Sky-Watcher Esprit 150 f/7 refractor, QHY 16200-A camera, Optolong L, R, G and B filters, Paramount MX. Acquisition with TheSkyX. Guided with a KWIQ Guider. Focused using FocusMax 4 with Starizona Microtouch focuser. Automation with CCDCommander. All pre-processing and processing in PixInsight. Acquired from my SkyShed in Guelph. No moon, above average transparency and fair seeing. Data acquired June 1-12, 2018.
5 and 10m subs through LRGB totaling 11hr4m).
Data Reduction and Cleanup
The BatchPreProcessing script was used to perform calibration, cosmetic correction and registration of all frames. ImageIntegration was used to make the L, R, G and B masters. DynamicCrop was used to crop all the masters identically. DynamicBackgroundExtraction was applied to each master.
Creation and cleanup of SynthL: The L, R, G and B masters were combined using the ImageIntegration tool (average, additive with scaling, noise evaluation, iterative K-sigma / biweight midvariance, no pixel rejection).
Linear Noise Reduction: MultiscaleLinearTransform was used to reduce noise in the SynthL image. An internal mask was used, with layer settings for threshold and strength as follows:Layer 1: 3, 0.7 Layer 2: 2, 0.5 Layer 3: 2, 0.45 Layer 4: 1.0, 0.10.
Stretching: HistogramTransformation was applied to the SynthL to make a pleasing, bright image.
Creation and cleanup: ChannelCombination was used to make color image from the R, G and B masters. The RGB image was processed with ColorCalibration using a preview of background sky as the background reference.
Linear Noise Reduction: MultiscaleLinearTransform was used to reduce noise in the RGB image. An internal mask was used, with layer settings for threshold and strength as follows: Layer 1: 3, 0.85 Layer 2: 2, 0.75 Layer 3: 2, 0.55 Layer 4: 1.0, 0.25.
Stretching: HistogramTransformation was applied to the RGB image to make a pleasing, bright image.
Combining SynthL with RGB
The processed SynthL was applied to the RGB image using LRGBCombine.
Noise Reduction and Re-Stretch: TGVDenoise was applied in L*a*b* mode (1000 iterations with convergence on and set to 0.004) with a range mask used to protect high signal areas. HistogramTransformation was used to raise the black point (but with no clipping).

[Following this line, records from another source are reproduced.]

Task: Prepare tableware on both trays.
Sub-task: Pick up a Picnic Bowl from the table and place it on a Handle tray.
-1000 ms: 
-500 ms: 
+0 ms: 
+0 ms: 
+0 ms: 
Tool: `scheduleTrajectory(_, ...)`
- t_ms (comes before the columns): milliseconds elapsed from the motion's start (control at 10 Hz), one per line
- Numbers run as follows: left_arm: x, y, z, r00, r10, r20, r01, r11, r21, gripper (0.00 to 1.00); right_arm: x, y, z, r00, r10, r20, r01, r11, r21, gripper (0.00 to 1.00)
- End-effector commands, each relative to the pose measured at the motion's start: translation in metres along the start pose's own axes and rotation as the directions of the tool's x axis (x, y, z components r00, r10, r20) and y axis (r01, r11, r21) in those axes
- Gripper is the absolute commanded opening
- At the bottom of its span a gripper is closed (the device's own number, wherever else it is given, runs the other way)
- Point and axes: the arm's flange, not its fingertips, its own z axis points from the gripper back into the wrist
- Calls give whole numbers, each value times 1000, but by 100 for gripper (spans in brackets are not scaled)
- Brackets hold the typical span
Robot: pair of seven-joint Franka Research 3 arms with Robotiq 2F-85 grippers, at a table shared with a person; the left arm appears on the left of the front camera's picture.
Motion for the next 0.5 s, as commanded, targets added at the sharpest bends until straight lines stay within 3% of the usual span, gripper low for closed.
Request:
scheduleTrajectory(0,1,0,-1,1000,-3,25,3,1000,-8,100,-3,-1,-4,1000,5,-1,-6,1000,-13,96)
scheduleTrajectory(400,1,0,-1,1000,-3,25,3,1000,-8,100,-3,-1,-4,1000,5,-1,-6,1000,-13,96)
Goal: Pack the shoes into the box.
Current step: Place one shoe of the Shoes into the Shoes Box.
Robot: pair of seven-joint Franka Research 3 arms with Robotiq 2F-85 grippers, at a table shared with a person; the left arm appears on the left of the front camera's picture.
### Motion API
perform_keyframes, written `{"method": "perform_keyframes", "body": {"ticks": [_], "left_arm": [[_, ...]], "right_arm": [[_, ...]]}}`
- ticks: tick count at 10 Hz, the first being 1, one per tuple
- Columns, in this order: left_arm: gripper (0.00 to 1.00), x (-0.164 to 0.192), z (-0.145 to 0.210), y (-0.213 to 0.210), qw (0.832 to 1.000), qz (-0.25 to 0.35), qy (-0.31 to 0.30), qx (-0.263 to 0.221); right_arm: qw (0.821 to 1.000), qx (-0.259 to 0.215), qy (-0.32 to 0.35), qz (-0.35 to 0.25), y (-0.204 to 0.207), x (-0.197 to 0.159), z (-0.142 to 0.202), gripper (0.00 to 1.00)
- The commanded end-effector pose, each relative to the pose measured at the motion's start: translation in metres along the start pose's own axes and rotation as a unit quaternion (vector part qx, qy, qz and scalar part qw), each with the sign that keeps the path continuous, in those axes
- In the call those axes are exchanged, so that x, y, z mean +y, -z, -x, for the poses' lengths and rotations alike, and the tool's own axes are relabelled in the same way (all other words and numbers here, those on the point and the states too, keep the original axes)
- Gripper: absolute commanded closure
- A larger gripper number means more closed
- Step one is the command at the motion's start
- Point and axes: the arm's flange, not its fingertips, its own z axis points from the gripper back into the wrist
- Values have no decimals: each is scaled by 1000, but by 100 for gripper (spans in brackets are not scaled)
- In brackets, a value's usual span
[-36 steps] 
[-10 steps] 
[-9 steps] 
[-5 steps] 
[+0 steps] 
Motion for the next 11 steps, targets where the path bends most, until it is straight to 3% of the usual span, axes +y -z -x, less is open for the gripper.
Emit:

Dynamic Range Adjustment: HDRMultiscaleTransform was applied at scales of 5 and 3 pixels to compress the dynamic range in the galaxy core, using a mask to protect background and stars. To restore contrast, LocalHistogramEqualization was applied at scales of 50 and 150 (maximum contrast 1.5 and amount 0.25 for both) using the same mask.
Sharpening: MultiscaleLinearTransform was used sharpen the structures in the core of the galaxy. Bias values in layers 2 and 3 were increased to 0.1 and 0.2, respectively. A mask was used to protect background and stars.
Final Steps: Background, cluster and star brightness, contrast and saturation were adjusted in several iterations using Curves with masks as required. Slight blotchiness of the background was reduced by increasing the brightness of dark pixels with the PixelMath expression:
iif($T<0.07, $T+0.5*(median($T)-$T), $T)
Image scale is about 1.15 arcsec per pixel for this camera/telescope combination.